The second question is even easier.

It is not optional for U.S. servicemen to refuse unlawful orders. It is required.

This principle was not invented by a group of progressive lawmakers for the sake of a TikTok video. It is older than the republic. It is embedded in U.S. law, repeatedly affirmed in court-martial precedent, demanded by the Nuremberg Principles, and cemented in the duty of every officer.

The Uniform Code of Military Justice (UCMJ) states plainly that a service member is liable for following an unlawful order. "Just following orders" has not been a defence since the 1940s. This protects the military, the Constitution, and ultimately the country from the very real danger of politicised or rogue commands.

If tomorrow a president — any president — ordered the military to do something plainly illegal, unconstitutional, or immoral, servicemen would not only be allowed to refuse — they would be honour-bound to do so.
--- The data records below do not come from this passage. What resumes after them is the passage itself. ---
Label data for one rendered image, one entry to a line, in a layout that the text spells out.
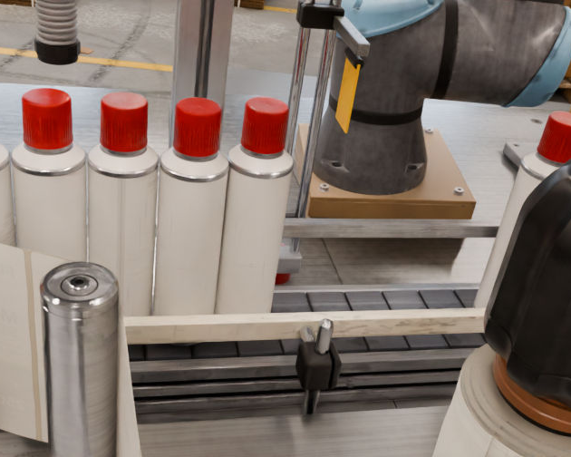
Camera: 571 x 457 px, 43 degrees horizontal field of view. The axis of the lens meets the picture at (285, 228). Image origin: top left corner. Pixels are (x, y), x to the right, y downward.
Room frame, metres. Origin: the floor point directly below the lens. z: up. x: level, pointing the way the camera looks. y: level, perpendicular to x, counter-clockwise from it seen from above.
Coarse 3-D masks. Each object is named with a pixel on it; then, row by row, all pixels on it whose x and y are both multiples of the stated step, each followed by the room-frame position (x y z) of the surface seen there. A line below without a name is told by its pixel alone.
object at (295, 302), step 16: (272, 304) 0.54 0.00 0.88; (288, 304) 0.54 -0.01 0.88; (304, 304) 0.54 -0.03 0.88; (320, 304) 0.55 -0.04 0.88; (336, 304) 0.55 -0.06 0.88; (352, 304) 0.56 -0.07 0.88; (368, 304) 0.56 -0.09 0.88; (384, 304) 0.56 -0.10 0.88; (400, 304) 0.57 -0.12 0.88; (416, 304) 0.57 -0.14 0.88; (432, 304) 0.58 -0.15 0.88; (448, 304) 0.58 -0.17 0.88; (464, 304) 0.58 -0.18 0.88; (368, 336) 0.51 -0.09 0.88; (384, 336) 0.52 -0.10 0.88; (400, 336) 0.52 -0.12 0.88; (416, 336) 0.52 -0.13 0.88; (432, 336) 0.53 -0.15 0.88; (448, 336) 0.53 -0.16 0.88; (464, 336) 0.53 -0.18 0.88; (480, 336) 0.54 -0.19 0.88; (128, 352) 0.44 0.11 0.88; (144, 352) 0.45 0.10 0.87; (160, 352) 0.45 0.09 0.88; (176, 352) 0.45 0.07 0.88; (192, 352) 0.46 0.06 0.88; (208, 352) 0.46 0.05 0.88; (224, 352) 0.46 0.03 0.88; (240, 352) 0.47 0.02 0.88; (256, 352) 0.47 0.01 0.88; (272, 352) 0.47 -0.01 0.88; (288, 352) 0.48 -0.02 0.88; (352, 352) 0.49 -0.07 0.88; (368, 352) 0.50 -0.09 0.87
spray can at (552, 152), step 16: (560, 112) 0.59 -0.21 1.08; (560, 128) 0.56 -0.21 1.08; (544, 144) 0.57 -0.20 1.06; (560, 144) 0.56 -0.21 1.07; (528, 160) 0.58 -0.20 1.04; (544, 160) 0.57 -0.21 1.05; (560, 160) 0.56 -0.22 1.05; (528, 176) 0.56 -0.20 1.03; (544, 176) 0.56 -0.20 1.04; (512, 192) 0.58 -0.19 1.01; (528, 192) 0.56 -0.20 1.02; (512, 208) 0.57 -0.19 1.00; (512, 224) 0.56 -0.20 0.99; (496, 240) 0.58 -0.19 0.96; (496, 256) 0.57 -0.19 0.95; (496, 272) 0.56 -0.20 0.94; (480, 288) 0.58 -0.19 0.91; (480, 304) 0.57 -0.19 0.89
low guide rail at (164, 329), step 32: (128, 320) 0.44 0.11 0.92; (160, 320) 0.45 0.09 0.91; (192, 320) 0.45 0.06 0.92; (224, 320) 0.46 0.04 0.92; (256, 320) 0.47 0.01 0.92; (288, 320) 0.47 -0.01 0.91; (320, 320) 0.48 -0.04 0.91; (352, 320) 0.49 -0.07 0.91; (384, 320) 0.50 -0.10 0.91; (416, 320) 0.50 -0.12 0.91; (448, 320) 0.51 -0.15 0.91; (480, 320) 0.52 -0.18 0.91
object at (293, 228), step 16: (288, 224) 0.55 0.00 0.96; (304, 224) 0.55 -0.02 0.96; (320, 224) 0.56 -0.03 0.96; (336, 224) 0.56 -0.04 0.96; (352, 224) 0.56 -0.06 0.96; (368, 224) 0.57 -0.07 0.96; (384, 224) 0.57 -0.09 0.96; (400, 224) 0.58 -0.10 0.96; (416, 224) 0.58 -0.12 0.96; (432, 224) 0.59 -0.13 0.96; (448, 224) 0.59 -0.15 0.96; (464, 224) 0.60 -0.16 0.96; (480, 224) 0.60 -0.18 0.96; (496, 224) 0.60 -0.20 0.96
Conservatives, who traditionally champion limited government and constitutional restraints, should be thankful this principle exists.

There is a growing temptation in segments of the right to treat the presidency as a kind of tribal chieftainship: whatever "our guy" commands must be obeyed without question, and anyone who disagrees is a traitor. That is not conservatism. That is Caesarism.

Conservatism, properly understood, is a defence of order, restraint, constitutional boundaries, and the idea that power, especially executive power, must be held in check. A president who demands absolute loyalty from the military, and labels dissent "sedition," is not speaking the language of the Founders. He is speaking the language the Founders revolted against.

Americans can support Trump's policies. They can support his candidacy. But you cannot pretend that every outburst on TruthSocial is compatible with the rule of law. It is not.

No crime was committed by lawmakers reminding soldiers of their legal obligations.

No sedition occurred, not by any definition recognised in American law.

Soldiers must refuse unlawful orders. That is what keeps the republic free.

And conservatives, of all people, should oppose the idea that any president can bypass law and conscience by decree.

Political opponents are not traitors. Disagreement is not insurrection. And the death penalty is not a social-media punchline.